▸ Exercise prompt: Once you have checked each line below, report only the number of lines that contain the word "camera".
== Exercise materials ==
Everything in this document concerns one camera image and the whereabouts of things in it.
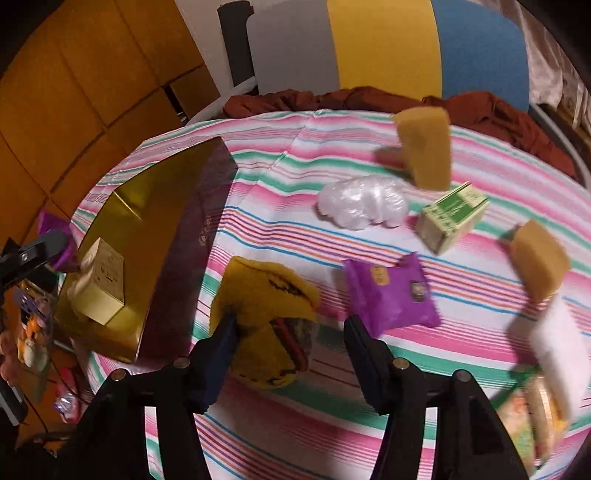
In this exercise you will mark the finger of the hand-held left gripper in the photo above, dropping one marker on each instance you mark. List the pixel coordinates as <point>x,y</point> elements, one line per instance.
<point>27,267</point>

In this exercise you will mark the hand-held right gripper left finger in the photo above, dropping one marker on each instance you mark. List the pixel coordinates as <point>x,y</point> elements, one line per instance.
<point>218,357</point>

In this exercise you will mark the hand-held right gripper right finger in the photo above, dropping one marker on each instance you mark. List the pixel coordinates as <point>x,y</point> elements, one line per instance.
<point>364,364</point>

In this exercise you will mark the yellow knitted plush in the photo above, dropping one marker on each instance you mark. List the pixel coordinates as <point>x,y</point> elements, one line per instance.
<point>263,295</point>

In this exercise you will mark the gold and maroon gift box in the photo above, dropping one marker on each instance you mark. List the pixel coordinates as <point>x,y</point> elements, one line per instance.
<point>138,198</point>

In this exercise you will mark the green and white small box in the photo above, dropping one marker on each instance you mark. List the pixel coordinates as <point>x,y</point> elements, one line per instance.
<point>450,217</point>

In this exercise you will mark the tan sponge block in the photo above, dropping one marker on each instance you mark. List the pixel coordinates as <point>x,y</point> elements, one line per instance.
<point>425,147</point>
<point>540,258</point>

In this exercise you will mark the purple snack packet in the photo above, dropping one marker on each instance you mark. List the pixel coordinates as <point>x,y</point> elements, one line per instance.
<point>392,300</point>
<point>51,224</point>

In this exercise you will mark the colourful printed bag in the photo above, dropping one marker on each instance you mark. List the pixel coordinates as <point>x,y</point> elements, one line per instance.
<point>30,332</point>

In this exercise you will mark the small gold box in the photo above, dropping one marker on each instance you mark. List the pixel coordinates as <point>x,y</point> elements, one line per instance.
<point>99,281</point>

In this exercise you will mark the striped cloth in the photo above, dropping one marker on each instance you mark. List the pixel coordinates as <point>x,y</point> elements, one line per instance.
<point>295,221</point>

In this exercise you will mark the white crumpled plastic bag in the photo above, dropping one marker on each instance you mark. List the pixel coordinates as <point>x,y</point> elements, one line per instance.
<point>360,203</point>

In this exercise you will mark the green-edged snack packet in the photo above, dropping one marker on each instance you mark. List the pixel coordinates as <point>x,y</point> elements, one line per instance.
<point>526,415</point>

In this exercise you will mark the white packet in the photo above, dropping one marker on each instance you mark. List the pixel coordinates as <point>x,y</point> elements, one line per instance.
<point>558,350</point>

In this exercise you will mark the dark red cloth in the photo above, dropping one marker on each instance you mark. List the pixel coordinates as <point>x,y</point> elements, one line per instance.
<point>351,98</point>

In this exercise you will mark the grey yellow blue board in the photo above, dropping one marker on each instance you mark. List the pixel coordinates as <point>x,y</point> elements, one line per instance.
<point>383,41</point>

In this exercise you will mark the patterned curtain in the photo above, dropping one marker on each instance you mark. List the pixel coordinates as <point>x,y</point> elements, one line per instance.
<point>545,60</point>

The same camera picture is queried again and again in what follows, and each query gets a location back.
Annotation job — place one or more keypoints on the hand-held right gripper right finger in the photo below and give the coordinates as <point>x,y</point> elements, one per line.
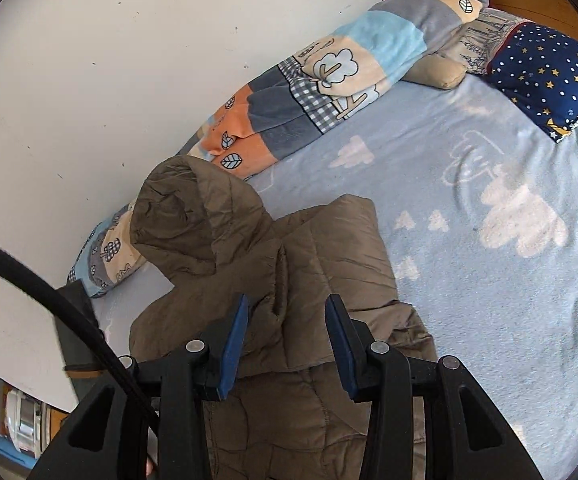
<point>343,352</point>

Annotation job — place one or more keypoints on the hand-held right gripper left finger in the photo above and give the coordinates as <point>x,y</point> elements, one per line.
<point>231,347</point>

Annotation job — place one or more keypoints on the brown quilted hooded jacket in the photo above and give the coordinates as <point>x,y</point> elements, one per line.
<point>319,260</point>

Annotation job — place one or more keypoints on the light blue cloud bed sheet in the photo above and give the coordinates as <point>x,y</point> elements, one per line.
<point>469,310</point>

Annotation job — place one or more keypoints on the white appliance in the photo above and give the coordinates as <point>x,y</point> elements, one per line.
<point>24,415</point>

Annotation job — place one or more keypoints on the beige printed pillow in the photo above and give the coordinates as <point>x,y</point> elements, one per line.
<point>439,72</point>

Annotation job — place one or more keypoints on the patchwork fleece blanket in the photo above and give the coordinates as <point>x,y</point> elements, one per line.
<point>369,40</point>

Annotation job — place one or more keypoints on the navy star pillow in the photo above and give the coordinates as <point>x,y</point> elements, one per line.
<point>544,70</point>

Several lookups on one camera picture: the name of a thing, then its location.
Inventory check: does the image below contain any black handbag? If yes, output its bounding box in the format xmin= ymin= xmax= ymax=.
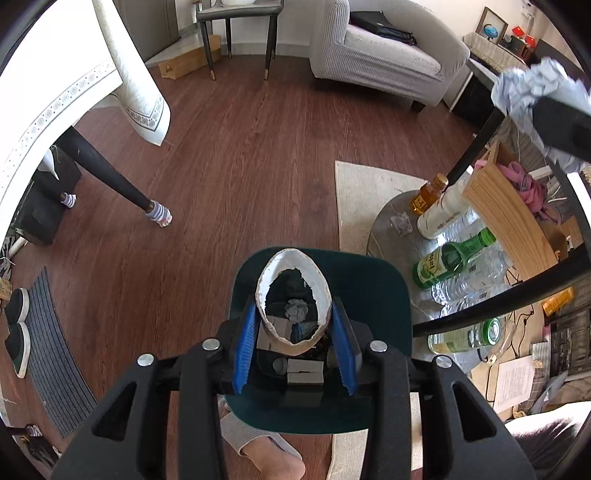
xmin=348 ymin=10 xmax=419 ymax=47

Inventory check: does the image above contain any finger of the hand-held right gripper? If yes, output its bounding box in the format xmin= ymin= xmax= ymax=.
xmin=533 ymin=95 xmax=591 ymax=163

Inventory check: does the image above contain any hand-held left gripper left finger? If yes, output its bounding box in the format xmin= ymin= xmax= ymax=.
xmin=51 ymin=304 xmax=258 ymax=480

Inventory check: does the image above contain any orange drink bottle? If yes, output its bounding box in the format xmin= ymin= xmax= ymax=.
xmin=410 ymin=172 xmax=450 ymax=217

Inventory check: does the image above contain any grey crumpled scrap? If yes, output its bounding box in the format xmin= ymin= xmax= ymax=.
xmin=390 ymin=212 xmax=414 ymax=239

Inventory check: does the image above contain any small grey cardboard box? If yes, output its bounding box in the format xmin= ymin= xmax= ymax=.
xmin=257 ymin=316 xmax=291 ymax=352
xmin=286 ymin=360 xmax=325 ymax=387

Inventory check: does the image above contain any person's foot with sock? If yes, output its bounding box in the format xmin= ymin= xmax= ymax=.
xmin=219 ymin=408 xmax=304 ymax=462

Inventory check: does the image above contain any pale green patterned tablecloth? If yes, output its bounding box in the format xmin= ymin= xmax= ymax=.
xmin=0 ymin=0 xmax=172 ymax=234

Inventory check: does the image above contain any wooden box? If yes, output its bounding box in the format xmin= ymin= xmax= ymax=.
xmin=461 ymin=140 xmax=563 ymax=271

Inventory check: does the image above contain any grey door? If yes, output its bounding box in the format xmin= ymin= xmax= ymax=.
xmin=137 ymin=0 xmax=182 ymax=62

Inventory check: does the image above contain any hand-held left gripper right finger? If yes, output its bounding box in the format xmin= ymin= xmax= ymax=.
xmin=331 ymin=298 xmax=536 ymax=480

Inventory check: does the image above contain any black shoe white sole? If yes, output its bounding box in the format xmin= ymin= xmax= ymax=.
xmin=4 ymin=288 xmax=31 ymax=325
xmin=5 ymin=322 xmax=33 ymax=380

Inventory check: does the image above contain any dark ribbed floor mat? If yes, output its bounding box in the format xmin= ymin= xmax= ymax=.
xmin=17 ymin=267 xmax=101 ymax=440

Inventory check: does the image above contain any person's dark trouser leg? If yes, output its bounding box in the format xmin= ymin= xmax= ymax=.
xmin=505 ymin=401 xmax=588 ymax=480

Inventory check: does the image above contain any white printed paper sheet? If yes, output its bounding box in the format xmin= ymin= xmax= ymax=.
xmin=493 ymin=354 xmax=537 ymax=415

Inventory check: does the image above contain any cream lace cloth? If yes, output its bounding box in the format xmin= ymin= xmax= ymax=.
xmin=462 ymin=32 xmax=533 ymax=75

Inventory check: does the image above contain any black table leg striped sock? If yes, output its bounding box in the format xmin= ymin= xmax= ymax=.
xmin=58 ymin=124 xmax=174 ymax=230
xmin=46 ymin=152 xmax=79 ymax=209

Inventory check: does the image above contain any beige rug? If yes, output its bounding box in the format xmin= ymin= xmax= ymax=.
xmin=329 ymin=160 xmax=433 ymax=480

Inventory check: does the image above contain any dark cabinet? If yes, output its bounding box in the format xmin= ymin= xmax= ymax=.
xmin=449 ymin=68 xmax=505 ymax=131

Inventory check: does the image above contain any flat brown cardboard box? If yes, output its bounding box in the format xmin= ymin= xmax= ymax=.
xmin=158 ymin=34 xmax=222 ymax=80

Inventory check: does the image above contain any grey armchair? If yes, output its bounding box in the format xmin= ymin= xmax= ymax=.
xmin=308 ymin=0 xmax=472 ymax=114

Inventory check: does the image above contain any pale green glass bottle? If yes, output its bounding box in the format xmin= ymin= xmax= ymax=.
xmin=427 ymin=317 xmax=503 ymax=356

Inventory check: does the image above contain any pile of clear plastic bottles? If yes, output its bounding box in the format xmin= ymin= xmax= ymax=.
xmin=431 ymin=208 xmax=517 ymax=320

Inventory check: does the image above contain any pink purple cloth bundle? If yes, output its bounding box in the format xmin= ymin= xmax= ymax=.
xmin=475 ymin=159 xmax=563 ymax=216

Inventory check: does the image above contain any small white paper ball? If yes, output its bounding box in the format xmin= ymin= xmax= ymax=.
xmin=491 ymin=58 xmax=591 ymax=174

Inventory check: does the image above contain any white plastic bottle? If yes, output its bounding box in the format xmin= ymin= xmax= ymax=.
xmin=416 ymin=178 xmax=472 ymax=241

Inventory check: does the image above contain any black storage box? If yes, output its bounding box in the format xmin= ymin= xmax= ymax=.
xmin=13 ymin=148 xmax=82 ymax=246

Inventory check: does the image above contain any picture frame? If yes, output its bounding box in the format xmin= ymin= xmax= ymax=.
xmin=475 ymin=6 xmax=509 ymax=45

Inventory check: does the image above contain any black metal round table frame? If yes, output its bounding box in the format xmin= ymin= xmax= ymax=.
xmin=367 ymin=60 xmax=591 ymax=339

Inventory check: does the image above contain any orange packet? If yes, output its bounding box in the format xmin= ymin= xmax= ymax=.
xmin=540 ymin=285 xmax=576 ymax=317

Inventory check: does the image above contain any large white paper ball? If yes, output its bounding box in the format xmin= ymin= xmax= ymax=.
xmin=283 ymin=298 xmax=310 ymax=323

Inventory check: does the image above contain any red ornament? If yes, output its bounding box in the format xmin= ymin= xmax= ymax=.
xmin=512 ymin=25 xmax=539 ymax=48

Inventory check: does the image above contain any dark green trash bin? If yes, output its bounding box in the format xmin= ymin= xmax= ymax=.
xmin=225 ymin=246 xmax=413 ymax=435
===
▸ Answer space: 3